Work to complete: Output word for word the lines from the one with "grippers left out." to the final line of the data, both ends included, but skip the pictures.

----- Records supplied -----

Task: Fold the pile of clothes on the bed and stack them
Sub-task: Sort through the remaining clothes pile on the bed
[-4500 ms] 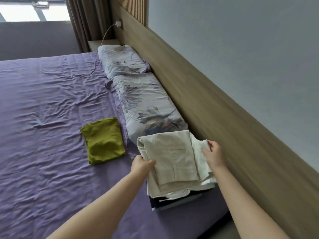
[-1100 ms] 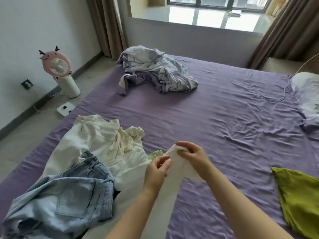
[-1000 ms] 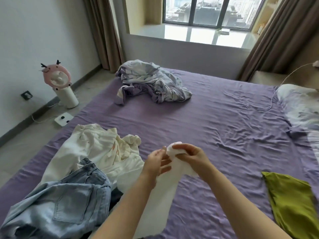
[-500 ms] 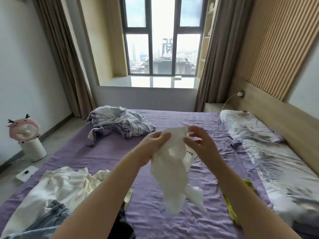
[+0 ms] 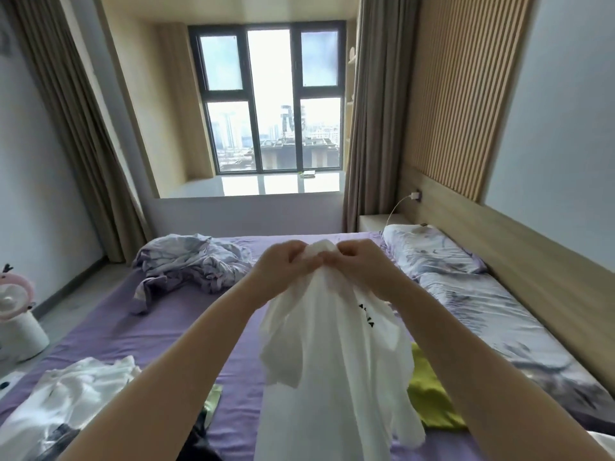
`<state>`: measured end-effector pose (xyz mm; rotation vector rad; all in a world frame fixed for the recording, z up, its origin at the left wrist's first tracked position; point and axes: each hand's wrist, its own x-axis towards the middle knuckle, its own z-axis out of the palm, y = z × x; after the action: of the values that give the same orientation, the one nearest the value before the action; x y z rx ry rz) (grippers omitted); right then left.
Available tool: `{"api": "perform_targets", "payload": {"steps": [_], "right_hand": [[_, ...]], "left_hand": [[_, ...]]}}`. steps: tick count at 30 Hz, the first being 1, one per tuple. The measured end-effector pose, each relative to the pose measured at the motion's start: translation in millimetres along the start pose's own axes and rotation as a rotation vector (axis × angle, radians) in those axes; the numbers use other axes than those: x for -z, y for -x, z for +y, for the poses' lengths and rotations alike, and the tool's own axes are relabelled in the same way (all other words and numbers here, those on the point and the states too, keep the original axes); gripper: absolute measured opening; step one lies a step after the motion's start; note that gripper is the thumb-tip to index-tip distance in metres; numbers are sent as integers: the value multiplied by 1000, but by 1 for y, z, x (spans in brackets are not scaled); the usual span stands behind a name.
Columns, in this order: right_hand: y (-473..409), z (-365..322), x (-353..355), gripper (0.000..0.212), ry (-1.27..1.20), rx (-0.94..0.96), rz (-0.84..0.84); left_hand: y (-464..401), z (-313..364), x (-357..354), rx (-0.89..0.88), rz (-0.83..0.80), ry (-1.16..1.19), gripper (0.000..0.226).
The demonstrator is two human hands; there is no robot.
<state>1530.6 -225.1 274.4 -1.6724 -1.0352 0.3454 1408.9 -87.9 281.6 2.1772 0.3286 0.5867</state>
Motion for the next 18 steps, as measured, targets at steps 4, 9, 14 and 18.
{"api": "perform_targets", "payload": {"steps": [4,9,14,18], "right_hand": [[23,24,10,13,-93,-89,-133],[48,53,18,4,-176,-109,-226],[40,50,26,19,-39,-2,-66],[30,37,19,16,32,62,-67]], "left_hand": [[3,13,1,74,134,216,28],[9,17,26,172,202,525,17],[21,13,29,277,243,625,13],[29,17,19,257,164,634,14]]}}
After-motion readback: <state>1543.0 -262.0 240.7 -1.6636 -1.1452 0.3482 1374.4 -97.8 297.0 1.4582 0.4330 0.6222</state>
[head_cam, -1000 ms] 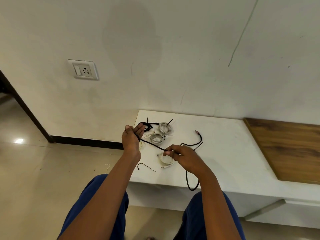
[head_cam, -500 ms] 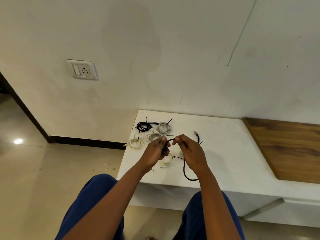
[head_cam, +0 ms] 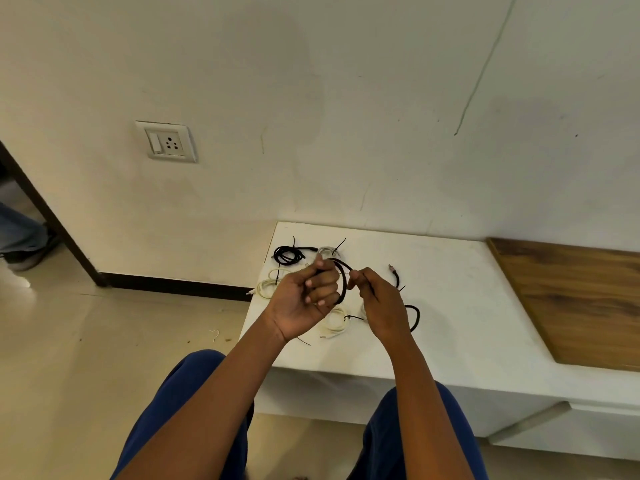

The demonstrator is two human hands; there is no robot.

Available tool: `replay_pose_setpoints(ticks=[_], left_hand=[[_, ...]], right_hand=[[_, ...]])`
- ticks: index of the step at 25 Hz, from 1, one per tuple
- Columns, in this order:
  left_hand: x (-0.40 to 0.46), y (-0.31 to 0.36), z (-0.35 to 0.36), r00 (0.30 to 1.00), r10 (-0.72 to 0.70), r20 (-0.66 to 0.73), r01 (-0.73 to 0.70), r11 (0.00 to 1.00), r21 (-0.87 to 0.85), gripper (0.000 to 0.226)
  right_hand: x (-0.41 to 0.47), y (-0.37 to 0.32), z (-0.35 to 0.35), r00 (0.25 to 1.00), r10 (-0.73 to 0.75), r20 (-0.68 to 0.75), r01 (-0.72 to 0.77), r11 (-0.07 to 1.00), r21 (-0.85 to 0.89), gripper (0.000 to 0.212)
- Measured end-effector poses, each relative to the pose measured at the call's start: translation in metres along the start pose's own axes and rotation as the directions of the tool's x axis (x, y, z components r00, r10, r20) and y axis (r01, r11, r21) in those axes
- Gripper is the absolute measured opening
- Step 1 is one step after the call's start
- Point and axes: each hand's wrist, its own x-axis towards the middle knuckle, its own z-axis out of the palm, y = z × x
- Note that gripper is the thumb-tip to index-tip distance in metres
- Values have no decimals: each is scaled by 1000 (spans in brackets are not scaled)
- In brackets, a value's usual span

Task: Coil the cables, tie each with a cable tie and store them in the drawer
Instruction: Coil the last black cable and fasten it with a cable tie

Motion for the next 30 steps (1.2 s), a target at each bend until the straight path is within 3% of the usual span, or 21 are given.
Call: replay_pose_setpoints(ticks=[4, 8, 11, 13, 16, 19, 20, 22, 24, 25, 27, 29, 30], left_hand=[[-2, 8, 2, 994, 92, 51, -86, 990, -110, 11], [-1, 17, 1, 981, 193, 4, -191, 974, -122, 31], [-1, 22, 0, 943, 323, -84, -331, 937, -111, 20], [-1, 26, -3, 889, 415, -195, -439, 893, -102, 21], [0, 31, -7, 813, 484, -324, -546, 827, -134, 29], [-3, 40, -10, 770, 482, -418, -607, 756, -244, 36], [-5, 43, -10, 755, 485, -441, -627, 732, -267, 37], [-7, 46, -10, 735, 489, -471, -656, 689, -308, 37], [-7, 46, -10, 734, 472, -488, -655, 683, -323, 38], [-7, 45, -10, 737, 462, -494, -649, 689, -323, 38], [-8, 46, -10, 740, 454, -496, -643, 695, -321, 38], [-10, 50, -9, 749, 466, -471, -640, 691, -335, 37], [-12, 53, -7, 752, 477, -455, -642, 686, -343, 36]], right_hand=[[0, 2, 1, 1000, -21, 17, 23, 994, -105, 32], [-1, 3, 2, 1000, -21, 24, 26, 968, -249, 29], [-3, 4, 0, 998, -57, -13, 42, 857, -513, 36], [-3, 7, -4, 996, -76, -50, 38, 847, -530, 33], [-5, 4, -3, 1000, -26, 13, 28, 958, -286, 22], [-2, 1, -2, 996, 84, -13, -80, 981, 174, 14], [-1, 0, -2, 988, 152, -14, -138, 927, 349, 13], [-2, -3, -4, 964, 261, 49, -228, 720, 655, 15], [-3, -7, -4, 947, 304, 101, -262, 554, 790, 21], [-2, -8, -3, 941, 325, 97, -270, 543, 796, 25], [-1, -9, -2, 944, 331, 10, -249, 690, 680, 29], [-2, -6, -2, 965, 249, -85, -201, 906, 372, 27], [-2, -3, -3, 974, 210, -81, -188, 957, 219, 27]])
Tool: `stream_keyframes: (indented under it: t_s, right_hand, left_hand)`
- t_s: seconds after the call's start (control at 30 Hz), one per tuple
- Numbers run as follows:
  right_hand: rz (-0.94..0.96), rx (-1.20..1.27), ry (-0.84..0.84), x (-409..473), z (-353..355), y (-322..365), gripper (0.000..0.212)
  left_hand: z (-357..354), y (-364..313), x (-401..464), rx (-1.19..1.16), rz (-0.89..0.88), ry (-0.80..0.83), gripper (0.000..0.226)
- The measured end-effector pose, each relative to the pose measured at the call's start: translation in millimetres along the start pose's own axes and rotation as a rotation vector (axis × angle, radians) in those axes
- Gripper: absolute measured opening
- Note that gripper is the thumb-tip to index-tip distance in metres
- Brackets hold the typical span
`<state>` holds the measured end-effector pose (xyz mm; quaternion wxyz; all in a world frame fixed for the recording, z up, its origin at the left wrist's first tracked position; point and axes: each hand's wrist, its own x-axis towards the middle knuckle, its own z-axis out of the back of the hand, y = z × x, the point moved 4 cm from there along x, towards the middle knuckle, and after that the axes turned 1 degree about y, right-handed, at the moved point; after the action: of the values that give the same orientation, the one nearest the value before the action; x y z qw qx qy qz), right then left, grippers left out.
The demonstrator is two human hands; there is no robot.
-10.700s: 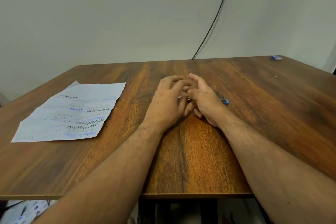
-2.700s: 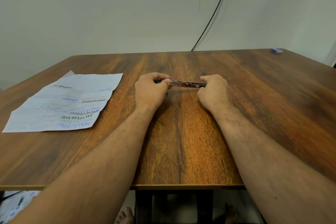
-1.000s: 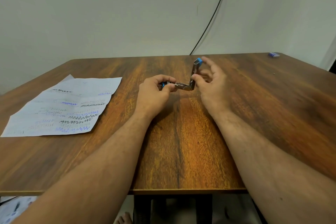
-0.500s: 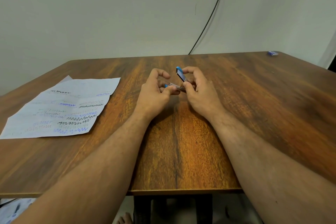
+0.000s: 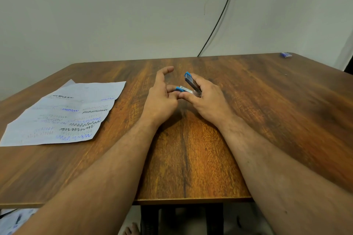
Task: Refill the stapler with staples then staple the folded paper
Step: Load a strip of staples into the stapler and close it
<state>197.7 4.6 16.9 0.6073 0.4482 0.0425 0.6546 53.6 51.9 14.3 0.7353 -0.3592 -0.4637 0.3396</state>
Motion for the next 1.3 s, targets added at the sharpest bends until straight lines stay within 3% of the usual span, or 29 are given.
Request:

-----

The completed task:
`<state>` holds the measured end-effector pose (xyz mm; quaternion wxyz; all in a world frame fixed for the recording, z up, its origin at the left wrist's first tracked position; point and axes: each hand's wrist, its own x-axis towards the middle knuckle, its own z-axis out of the back of the hand, y = z × x, the point moved 4 cm from there along x, towards the middle knuckle, and after that the axes turned 1 degree about y, right-handed, at the moved point; after the action: of the values that give the same orientation, the one nearest the value before the action; x y z qw qx qy qz), right then left, grippers left out.
The demonstrator is two human hands; there is no robot.
-10.700s: 
-2.700s: 
-1.000s: 
-0.500s: 
+0.000s: 
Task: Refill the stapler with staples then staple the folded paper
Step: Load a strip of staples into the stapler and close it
<state>197.7 4.6 16.9 0.6073 0.4482 0.0425 0.6546 53.6 51.9 14.3 0.7353 -0.3592 -0.4637 0.3396</state>
Motion for the next 1.3 s, targets added at the sharpest bends until straight lines stay within 3% of the usual span, or 29 are given.
Request:

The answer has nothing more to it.